I have noticed mine are growing rapidly and creating a really nice, thick & sweet milk in about 12 hours...sometimes less. So I'm stirring them down as you do about mid-way thru this. Sounds like I've got some really healthy grains.


----------



## romysbaskets (Aug 29, 2009)

Kefir grains get big and you will find lots of "baby" kefir grains in your Kefir milk over time. I rehome Kefir grains nearly every week. This keeps my Kefir family under control.  I couldn't keep up with their appetites if I didn't rehome some regularly. Mine float sometimes too but I just stir them down as I strain them. If your Kefir milk separates in less then a day, clear liquid appears at the lower part of your jar...you need to provide a larger container or rehome some.  They will never die if you continue to feed them at least once every few days or so. You can place them in the fridge for a week or two at a time if needed for a trip. Try not to do this much though.... You can pm me with any questions on Kefir. I have done a lot of research on Kefir and would love to help answer any questions you might have.


----------



## motdaugrnds (Jul 3, 2002)

I've learned I can freeze kefir grains, making sure all remain covered in fresh milk during this process. Then in taking them out, it only takes a couple of days (in fridge) to get them back to producing again. Great grains!


----------



## Maura (Jun 6, 2004)

Let me know when you want to divide them.


----------



## romysbaskets (Aug 29, 2009)

My sister kept freezing hers and they wound up dying on her. So even freezing them, it is suggested to not leave them in the freezer for more then 6 months.
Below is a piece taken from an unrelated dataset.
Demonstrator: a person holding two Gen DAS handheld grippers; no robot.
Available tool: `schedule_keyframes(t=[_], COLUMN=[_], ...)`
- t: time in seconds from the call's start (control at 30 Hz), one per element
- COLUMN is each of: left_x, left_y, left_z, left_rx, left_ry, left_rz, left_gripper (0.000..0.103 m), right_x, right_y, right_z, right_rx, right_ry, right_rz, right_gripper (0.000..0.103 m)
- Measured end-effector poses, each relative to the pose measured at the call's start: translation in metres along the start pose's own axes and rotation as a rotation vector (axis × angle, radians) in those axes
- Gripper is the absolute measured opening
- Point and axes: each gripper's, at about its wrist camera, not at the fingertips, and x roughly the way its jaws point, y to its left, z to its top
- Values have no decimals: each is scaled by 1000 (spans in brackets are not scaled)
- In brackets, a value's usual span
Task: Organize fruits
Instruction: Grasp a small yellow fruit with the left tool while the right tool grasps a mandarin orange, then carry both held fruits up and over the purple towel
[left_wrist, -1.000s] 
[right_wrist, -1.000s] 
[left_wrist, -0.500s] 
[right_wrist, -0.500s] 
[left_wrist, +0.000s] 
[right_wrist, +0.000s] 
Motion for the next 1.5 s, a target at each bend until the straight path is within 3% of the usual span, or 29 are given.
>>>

My sister in law also lost hers and the ones she froze did not come back. I replaced hers of course as over the many years I have done Kefir, not lost them yet. I even took mine camping in a cooler when we were moving. I did have a dog eat the kefir grains I spilled one time...


----------



## motdaugrnds (Jul 3, 2002)

Maura, I've plenty of these grains to share; so if you want some, just PM me.


----------